Disparate treatment
This paper analyzes how difficult it is to measure disparate-treatment discrimination by the police. It also considers how existing researcher tools can create headway on such problems and how to solve them. The absence of data on the citizen conduct on policing decisions has made it hard for researches to analyze this data. Many crimes are not reported making it unobservable, especially for researchers. One of the methods that are best for analyzing this data is auditing. It will employ undercover officers that are of different races to elicit possible interactions with the police. Auditing presents safety, legality, and efficacy in the way policing is applied. There are many reasons why it is essential to measure disparate treatment. Some of the reasons are as the following.
- Racial profiling and constitutional doctrine- people ask why there is a need for reasonable empirical estimates of racially disparate treatment by officers. The reason is that the existence of different governmental treatment is the central question posed by current equal protection doctrine.
- It is hard for litigants to prove racial profiling.
- The use of racial classifications may be appropriate if they are invoked for a purpose that helps to promote substantive equality.
- The other reason is that racially disparate treatment adds a substantively meaningful dimension of harm as well as a distinct target for policy interventions.

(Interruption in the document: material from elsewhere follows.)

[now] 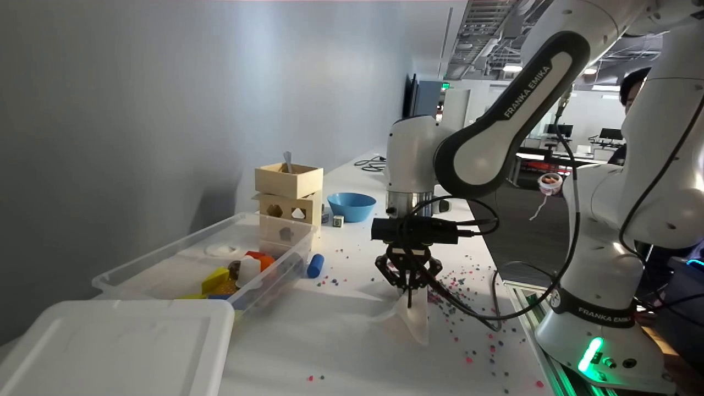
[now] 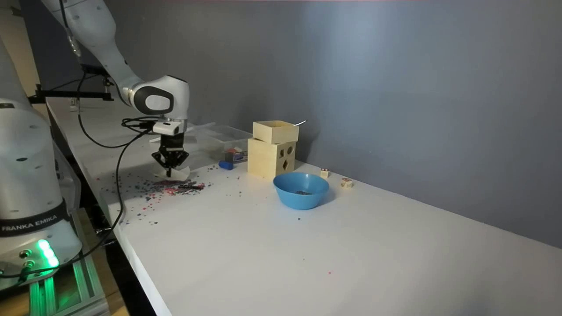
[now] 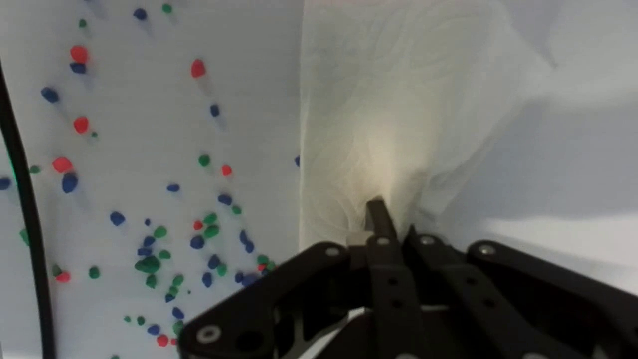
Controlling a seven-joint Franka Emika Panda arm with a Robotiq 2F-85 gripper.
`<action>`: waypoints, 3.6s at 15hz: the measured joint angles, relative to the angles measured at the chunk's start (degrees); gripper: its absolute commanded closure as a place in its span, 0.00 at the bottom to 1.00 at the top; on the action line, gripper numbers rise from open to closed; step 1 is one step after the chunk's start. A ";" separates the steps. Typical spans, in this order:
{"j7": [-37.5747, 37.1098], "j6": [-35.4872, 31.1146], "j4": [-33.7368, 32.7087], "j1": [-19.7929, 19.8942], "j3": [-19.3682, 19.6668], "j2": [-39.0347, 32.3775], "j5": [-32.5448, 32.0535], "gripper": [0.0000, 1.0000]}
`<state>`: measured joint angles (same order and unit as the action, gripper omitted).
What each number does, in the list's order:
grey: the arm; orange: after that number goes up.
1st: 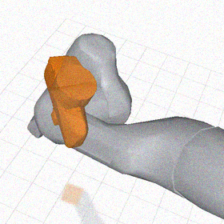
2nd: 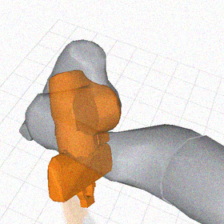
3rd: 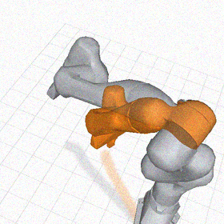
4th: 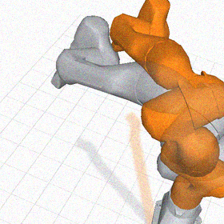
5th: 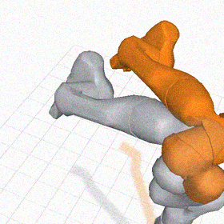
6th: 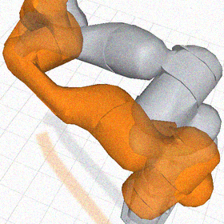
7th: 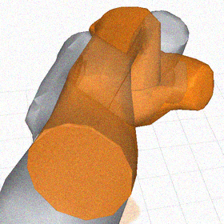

Distinguishing the estimation of disparate treatment from other objectives of policing disparity is one of the best ways of analyzing information on disparate data. There are several things a researcher must balance when doing the auditing, especially of policing. They include safety, legality, importance, methodological rigor, statistical power, and the cost involved.
Some of the outcomes of analyzing disparate treatment are that it enables sound causal inferences. This data can help in the creation of more ambitious surveys about behavior and police-citizen contacts, especially in a country that has people of different colors like the U.S.